Arcade Fire drückt auf die Gefühlstube.

Die Musik von Arcade Fire wäre auch in einem Stadion gut aufgehoben – genauso wie am Lagerfeuer mit nur ein paar Leuten, schließlich hat diese Band auch etwas von einer Hippie-Kommune, die einfach ihren Spaß haben will, aber vor der Liebe, Gott und Erlösung versprechenden Durchgeknalltheit ihrer amerikanischen Kollegen von The Polyphonic Spree glücklicherweise zurückschreckt.

Arcade Fire verstehen es, wunderschöne Melodien herbeizuzaubern, und dann drücken sie doch wieder eine Idee zu stark auf die Gefühlstube, gerade wenn sie im Chor singen. Für Altvordere stellt sich da immer mal wieder so ein Pearl- Jam-Gefühl ein: Als deren Album „Ten“ vor 20 Jahren veröffentlicht wurde, war das auch eine Offenbarung, gerade in der Verbindung von Siebziger-Rock und Gefühligkeit, es blieb aber immer auch ein mittelschweres Unbehagen.

Selbstironie gehört nicht zu den Band-Eigenschaften

Gelegentlich wünscht man sich an diesem Abend, die Band würde mal einen Break machen, würde sich mal neben sich stellen und dem Publikum vermitteln: Natürlich ist das hier eine Show, sind die Emotionen kalkuliert, natürlich seifen wir euch ordentlich ein! Aber Selbstironie gehört nicht zu den Eigenschaften von Arcade Fire – da hilft auch der Becher mit dem Bier nicht, den sich der Sänger und Mastermind der Band, Win Butler, aus dem Publikum reichen lässt, um daraus zu nippen und ihn sich dann über den Kopf zu schütten. Oder der überdimensionierte Pappkopf, den er sich während eines Songs aufsetzt.

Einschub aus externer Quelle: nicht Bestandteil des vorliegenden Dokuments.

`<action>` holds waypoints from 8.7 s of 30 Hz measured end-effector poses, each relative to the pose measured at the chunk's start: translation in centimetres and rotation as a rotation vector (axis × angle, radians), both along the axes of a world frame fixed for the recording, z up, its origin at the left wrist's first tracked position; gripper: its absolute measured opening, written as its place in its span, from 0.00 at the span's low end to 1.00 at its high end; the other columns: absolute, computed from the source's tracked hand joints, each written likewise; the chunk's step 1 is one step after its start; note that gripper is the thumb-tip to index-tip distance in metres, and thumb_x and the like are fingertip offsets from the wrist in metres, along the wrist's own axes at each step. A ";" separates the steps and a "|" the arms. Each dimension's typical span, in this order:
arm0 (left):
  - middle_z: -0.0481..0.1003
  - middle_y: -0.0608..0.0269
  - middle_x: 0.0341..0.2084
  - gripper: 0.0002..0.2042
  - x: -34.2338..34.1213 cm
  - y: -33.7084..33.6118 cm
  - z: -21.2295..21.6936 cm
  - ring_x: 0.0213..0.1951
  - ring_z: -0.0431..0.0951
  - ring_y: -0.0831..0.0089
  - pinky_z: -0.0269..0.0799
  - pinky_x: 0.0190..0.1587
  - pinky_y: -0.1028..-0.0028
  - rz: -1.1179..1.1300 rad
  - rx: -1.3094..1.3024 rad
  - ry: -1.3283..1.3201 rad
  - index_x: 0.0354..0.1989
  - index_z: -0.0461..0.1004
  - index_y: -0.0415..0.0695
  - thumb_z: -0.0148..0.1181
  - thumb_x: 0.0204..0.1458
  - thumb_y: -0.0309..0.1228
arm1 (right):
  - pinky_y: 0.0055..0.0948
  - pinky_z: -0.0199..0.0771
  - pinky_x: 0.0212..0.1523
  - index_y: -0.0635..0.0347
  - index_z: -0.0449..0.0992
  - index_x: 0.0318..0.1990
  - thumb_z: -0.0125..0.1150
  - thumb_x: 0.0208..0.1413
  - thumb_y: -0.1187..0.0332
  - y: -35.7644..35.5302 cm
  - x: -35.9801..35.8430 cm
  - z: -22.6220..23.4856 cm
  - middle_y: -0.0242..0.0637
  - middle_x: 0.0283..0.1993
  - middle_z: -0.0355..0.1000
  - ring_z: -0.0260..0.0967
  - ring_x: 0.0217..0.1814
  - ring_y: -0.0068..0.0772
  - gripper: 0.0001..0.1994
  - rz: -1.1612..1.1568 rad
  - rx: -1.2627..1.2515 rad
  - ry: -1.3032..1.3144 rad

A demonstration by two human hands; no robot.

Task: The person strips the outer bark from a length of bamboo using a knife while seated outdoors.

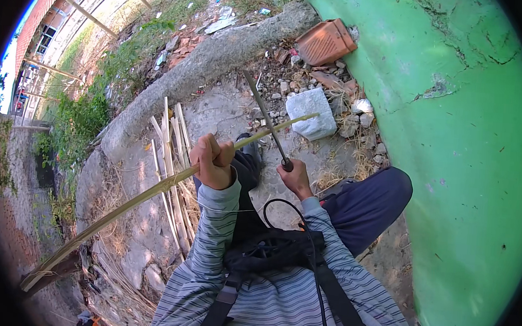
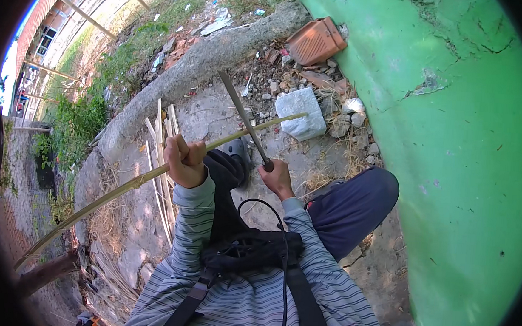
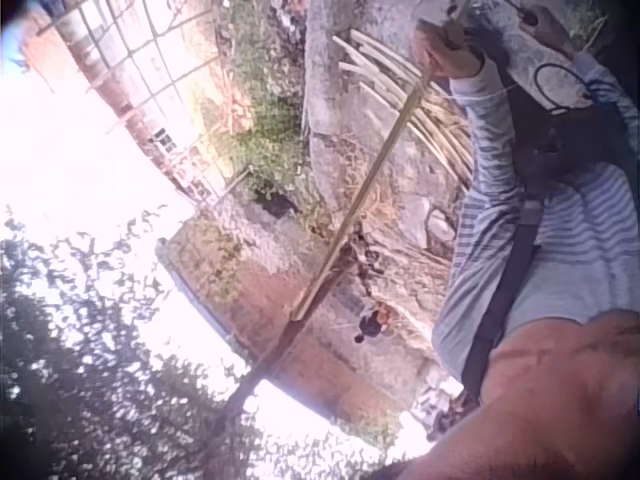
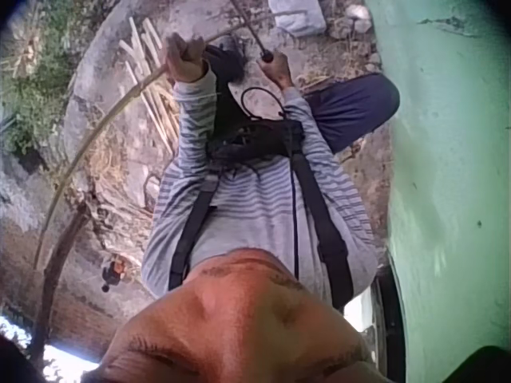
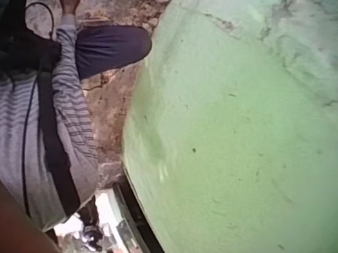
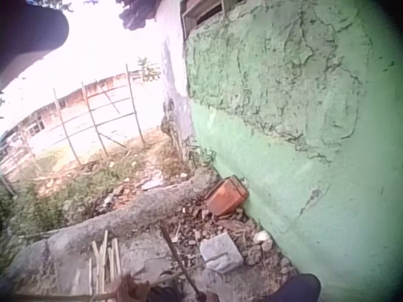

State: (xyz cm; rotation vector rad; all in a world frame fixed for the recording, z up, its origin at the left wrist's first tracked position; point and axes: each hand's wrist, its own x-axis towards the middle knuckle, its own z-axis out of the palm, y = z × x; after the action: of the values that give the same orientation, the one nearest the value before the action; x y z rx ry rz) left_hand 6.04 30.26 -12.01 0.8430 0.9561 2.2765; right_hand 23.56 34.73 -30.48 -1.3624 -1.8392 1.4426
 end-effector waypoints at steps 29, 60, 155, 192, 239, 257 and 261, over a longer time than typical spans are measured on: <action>0.43 0.72 0.11 0.24 0.0 -0.7 -0.3 0.10 0.40 0.81 0.38 0.16 0.71 -0.062 -0.006 0.023 0.18 0.45 0.49 0.34 0.70 0.43 | 0.37 0.70 0.27 0.67 0.75 0.21 0.63 0.46 0.63 1.0 1.5 -5.1 0.41 0.18 0.72 0.71 0.21 0.33 0.13 -0.195 -0.383 0.012; 0.43 0.72 0.09 0.28 0.2 -0.5 1.3 0.10 0.42 0.81 0.37 0.16 0.72 0.001 -0.014 -0.017 0.14 0.47 0.48 0.36 0.70 0.44 | 0.31 0.59 0.17 0.61 0.72 0.18 0.62 0.50 0.64 2.3 1.8 -7.6 0.30 0.16 0.68 0.62 0.14 0.24 0.13 -0.183 -0.126 0.048; 0.43 0.73 0.11 0.26 0.4 -2.9 -0.2 0.11 0.42 0.80 0.39 0.17 0.71 -0.090 -0.028 -0.017 0.15 0.47 0.49 0.40 0.69 0.41 | 0.23 0.57 0.14 0.59 0.70 0.29 0.58 0.54 0.66 2.2 3.5 -8.2 0.22 0.14 0.56 0.53 0.10 0.17 0.07 -0.270 -0.863 0.374; 0.52 0.72 0.11 0.28 1.0 -1.7 1.1 0.16 0.48 0.80 0.47 0.24 0.76 -0.086 -0.023 0.038 0.24 0.56 0.47 0.35 0.63 0.61 | 0.26 0.57 0.12 0.60 0.73 0.23 0.62 0.52 0.67 1.6 2.3 -7.2 0.29 0.15 0.65 0.60 0.11 0.21 0.09 -0.181 -0.475 0.209; 0.48 0.69 0.06 0.38 0.6 -1.9 -0.6 0.10 0.44 0.76 0.48 0.18 0.73 0.037 -0.109 0.271 0.11 0.52 0.46 0.19 0.61 0.66 | 0.36 0.62 0.26 0.68 0.72 0.20 0.66 0.49 0.61 1.1 0.7 -2.6 0.42 0.16 0.67 0.64 0.19 0.34 0.18 0.057 0.146 0.107; 0.49 0.69 0.05 0.39 0.7 -1.9 -0.5 0.10 0.45 0.75 0.45 0.18 0.73 0.020 -0.128 0.233 0.09 0.50 0.47 0.18 0.60 0.67 | 0.38 0.67 0.29 0.68 0.74 0.23 0.65 0.48 0.63 1.3 1.5 -4.8 0.45 0.20 0.71 0.69 0.22 0.40 0.15 -0.024 0.105 0.028; 0.49 0.69 0.05 0.38 0.9 -1.7 -0.3 0.11 0.45 0.75 0.45 0.18 0.73 0.009 -0.142 0.225 0.09 0.50 0.47 0.18 0.60 0.67 | 0.39 0.69 0.31 0.68 0.76 0.24 0.65 0.48 0.62 1.1 1.7 -5.3 0.48 0.21 0.72 0.72 0.25 0.43 0.14 -0.100 0.069 0.011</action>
State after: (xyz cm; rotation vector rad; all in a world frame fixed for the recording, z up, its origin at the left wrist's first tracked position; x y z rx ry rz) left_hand 6.94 28.51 -12.35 1.0491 1.2066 2.1232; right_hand 25.22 35.86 -35.75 -1.3889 -1.7708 1.3219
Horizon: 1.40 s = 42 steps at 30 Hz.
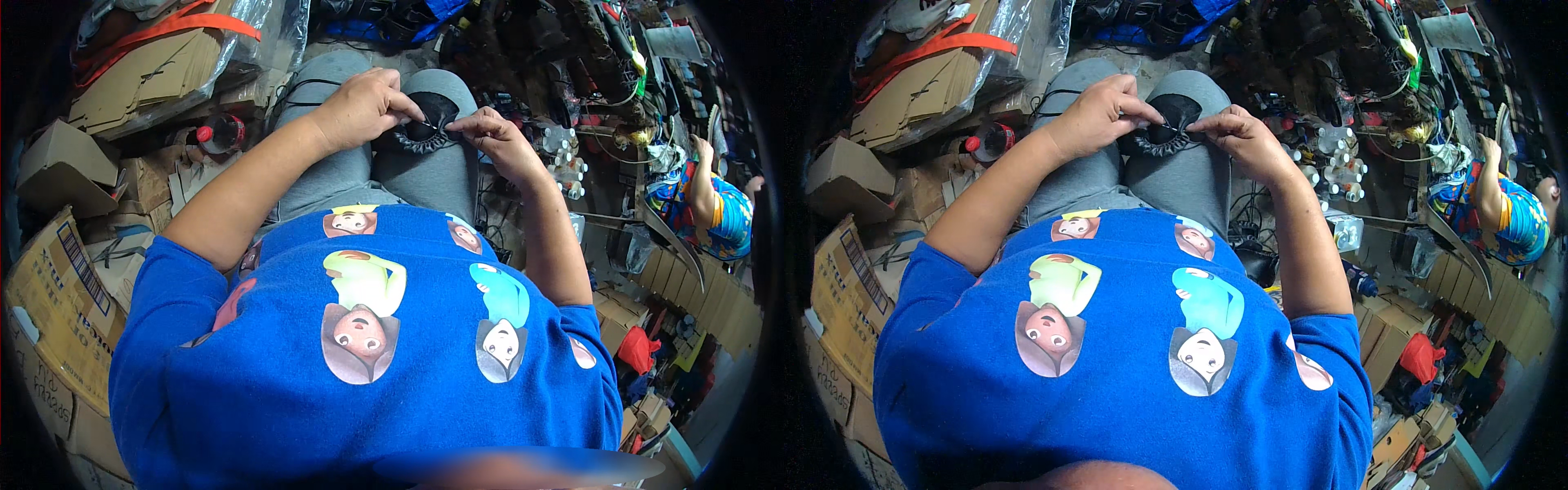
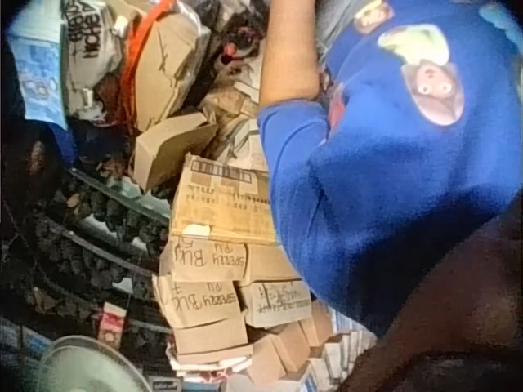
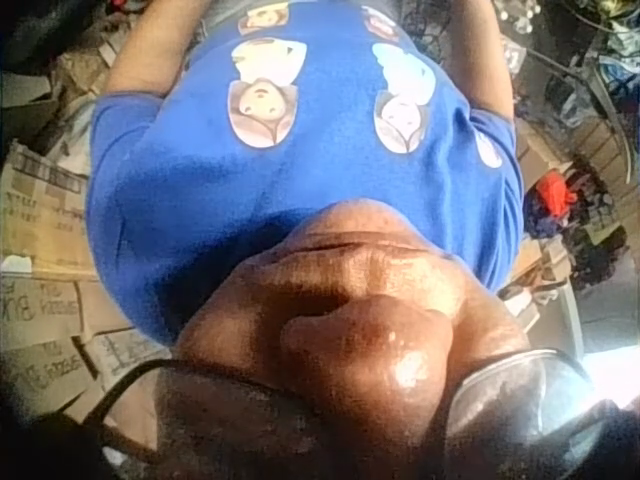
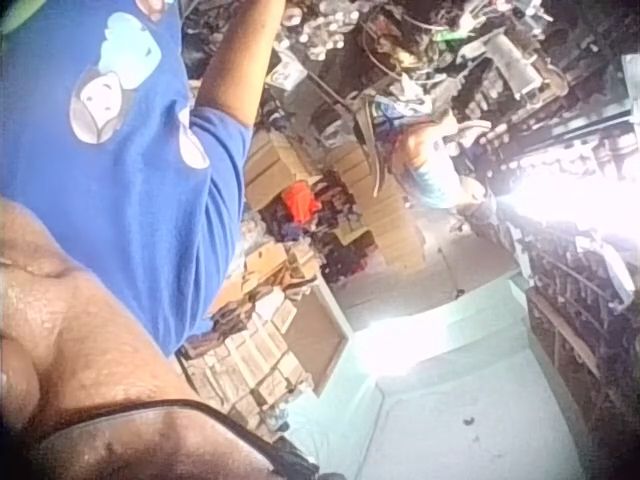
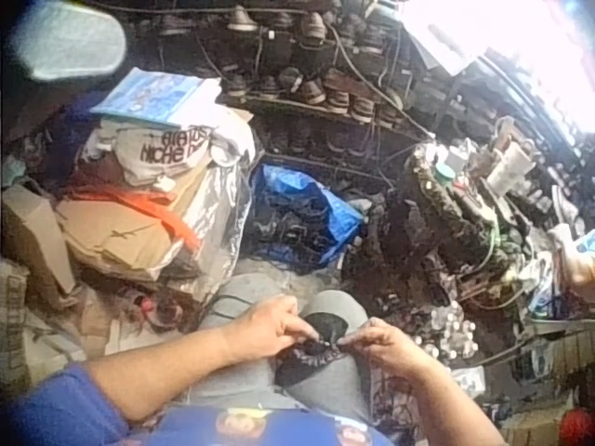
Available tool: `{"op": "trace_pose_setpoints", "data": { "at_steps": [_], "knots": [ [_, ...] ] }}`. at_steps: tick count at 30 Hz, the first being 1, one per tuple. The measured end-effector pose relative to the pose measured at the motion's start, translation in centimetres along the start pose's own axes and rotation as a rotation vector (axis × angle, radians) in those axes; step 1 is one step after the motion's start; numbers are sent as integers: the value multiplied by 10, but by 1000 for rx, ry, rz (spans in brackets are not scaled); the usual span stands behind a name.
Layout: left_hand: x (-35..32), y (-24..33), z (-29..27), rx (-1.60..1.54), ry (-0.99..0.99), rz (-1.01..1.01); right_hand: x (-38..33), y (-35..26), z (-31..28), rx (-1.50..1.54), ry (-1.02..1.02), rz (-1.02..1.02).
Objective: Hand-stitching or assembling components of a black leather shoe part.
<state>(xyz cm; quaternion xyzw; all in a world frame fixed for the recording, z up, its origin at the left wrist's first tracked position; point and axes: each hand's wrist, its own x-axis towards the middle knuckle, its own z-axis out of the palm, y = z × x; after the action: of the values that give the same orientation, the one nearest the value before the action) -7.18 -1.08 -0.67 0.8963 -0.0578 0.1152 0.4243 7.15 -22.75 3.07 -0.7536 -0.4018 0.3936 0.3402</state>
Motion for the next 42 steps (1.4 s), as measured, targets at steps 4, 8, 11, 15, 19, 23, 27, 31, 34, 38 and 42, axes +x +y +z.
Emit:
{"op": "trace_pose_setpoints", "data": {
  "at_steps": [4,8,11,15,19,23,27,31,34,38,42],
  "knots": [
    [1,2,1,17,2,2,0,0,1,17,5,18],
    [3,8,0,41,-77,-79,-1,6,0,91,-17,44],
    [5,9,1,-13,-111,-116,0,10,-2,131,-44,50],
    [13,-2,6,-145,-159,-85,6,15,-6,137,-70,19],
    [26,-11,6,-204,-220,-53,12,11,-9,111,-108,17],
    [33,-5,2,-107,-227,54,12,7,-9,7,-122,-6],
    [15,10,-1,127,-107,140,2,4,-3,21,-72,17],
    [1,12,-1,-61,-80,-162,-5,-2,8,289,22,126],
    [7,13,4,-321,-88,-348,-2,-5,8,304,37,146],
    [8,8,17,-341,-54,-363,2,-2,12,328,56,150],
    [11,12,20,-356,-94,-426,1,-2,14,343,65,132]
  ]
}}
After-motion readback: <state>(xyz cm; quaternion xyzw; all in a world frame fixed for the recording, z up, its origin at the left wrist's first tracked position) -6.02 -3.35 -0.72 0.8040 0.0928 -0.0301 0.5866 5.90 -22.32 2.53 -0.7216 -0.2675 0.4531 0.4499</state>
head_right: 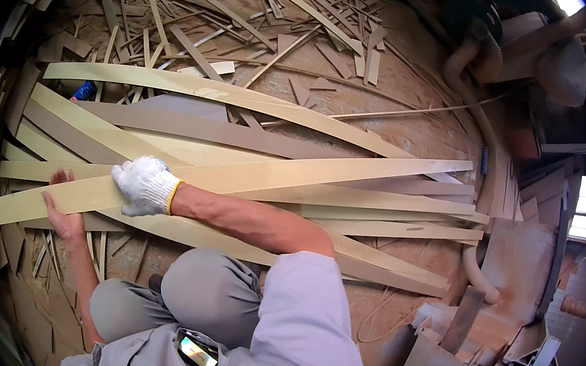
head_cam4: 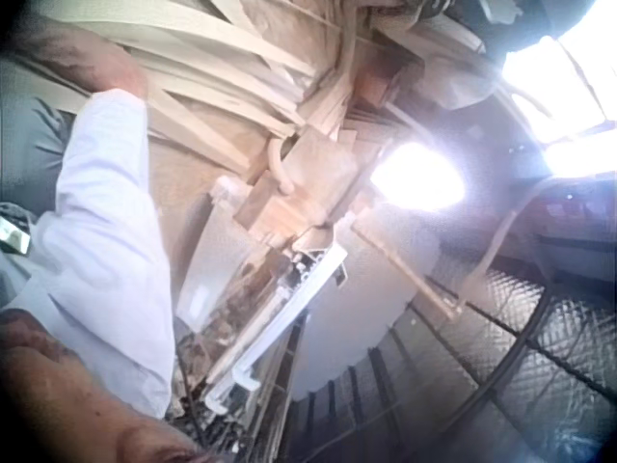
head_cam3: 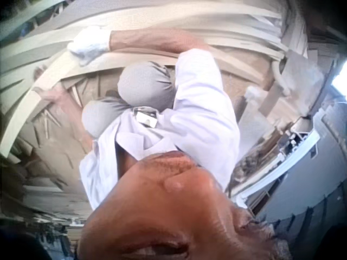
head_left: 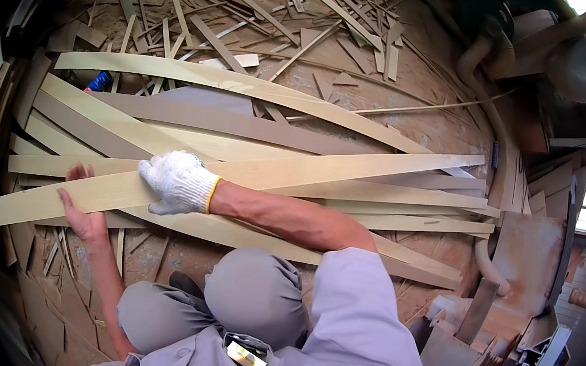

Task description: The person gathers thin wooden strips from a pile on the floor and places them on a metal jig. They then use a nail gun to fasten the strips together along the jig, creating a curved wooden panel.

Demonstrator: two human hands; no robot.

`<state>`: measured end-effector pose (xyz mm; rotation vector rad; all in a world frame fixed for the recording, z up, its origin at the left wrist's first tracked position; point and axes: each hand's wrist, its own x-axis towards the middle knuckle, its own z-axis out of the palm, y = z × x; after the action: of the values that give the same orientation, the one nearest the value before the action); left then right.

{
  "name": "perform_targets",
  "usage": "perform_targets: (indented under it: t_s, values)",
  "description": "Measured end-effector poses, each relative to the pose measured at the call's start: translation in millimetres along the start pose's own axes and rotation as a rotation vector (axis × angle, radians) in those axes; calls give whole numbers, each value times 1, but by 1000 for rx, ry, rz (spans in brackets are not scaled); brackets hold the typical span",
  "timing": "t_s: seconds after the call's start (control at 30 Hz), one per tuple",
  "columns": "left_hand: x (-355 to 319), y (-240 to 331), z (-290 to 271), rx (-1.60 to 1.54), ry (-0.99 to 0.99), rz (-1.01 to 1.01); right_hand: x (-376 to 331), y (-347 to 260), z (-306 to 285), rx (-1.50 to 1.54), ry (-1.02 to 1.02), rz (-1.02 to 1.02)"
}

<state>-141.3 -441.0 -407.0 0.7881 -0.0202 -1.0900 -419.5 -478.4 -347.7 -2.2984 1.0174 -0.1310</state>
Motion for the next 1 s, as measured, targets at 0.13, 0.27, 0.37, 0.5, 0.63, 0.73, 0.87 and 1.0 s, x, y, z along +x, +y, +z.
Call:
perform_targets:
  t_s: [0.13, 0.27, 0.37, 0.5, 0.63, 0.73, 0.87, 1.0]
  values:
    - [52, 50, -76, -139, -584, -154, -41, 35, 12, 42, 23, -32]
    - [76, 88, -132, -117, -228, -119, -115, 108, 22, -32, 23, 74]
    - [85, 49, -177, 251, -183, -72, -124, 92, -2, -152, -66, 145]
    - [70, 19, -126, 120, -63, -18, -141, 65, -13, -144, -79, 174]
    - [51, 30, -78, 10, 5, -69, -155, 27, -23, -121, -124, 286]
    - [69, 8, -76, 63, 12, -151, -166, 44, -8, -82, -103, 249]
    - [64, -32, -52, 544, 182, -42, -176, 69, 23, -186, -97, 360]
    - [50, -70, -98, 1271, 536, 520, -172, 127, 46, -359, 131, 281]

Schade ist, dass Régine Chassange, Butlers Ehefrau, sich etwas zurückhält, nur bei dem Stück „Sprawl II“ von dem „The Suburbs-Album“ darf sie einmal voll und ganz ihre glockenhelle Stimme zum Tragen bringen. Irgendwann regnet es Konfetti en masse, und schließlich grölen Arcade Fire mit allen zusammen ihren frühen Hit „Wake up“ – auf dass hier auch wirklich jeder wieder von der Stephen-King-Hotel-Overlook-Geisterparty schadenfrei zurück in die Wirklichkeit kehre.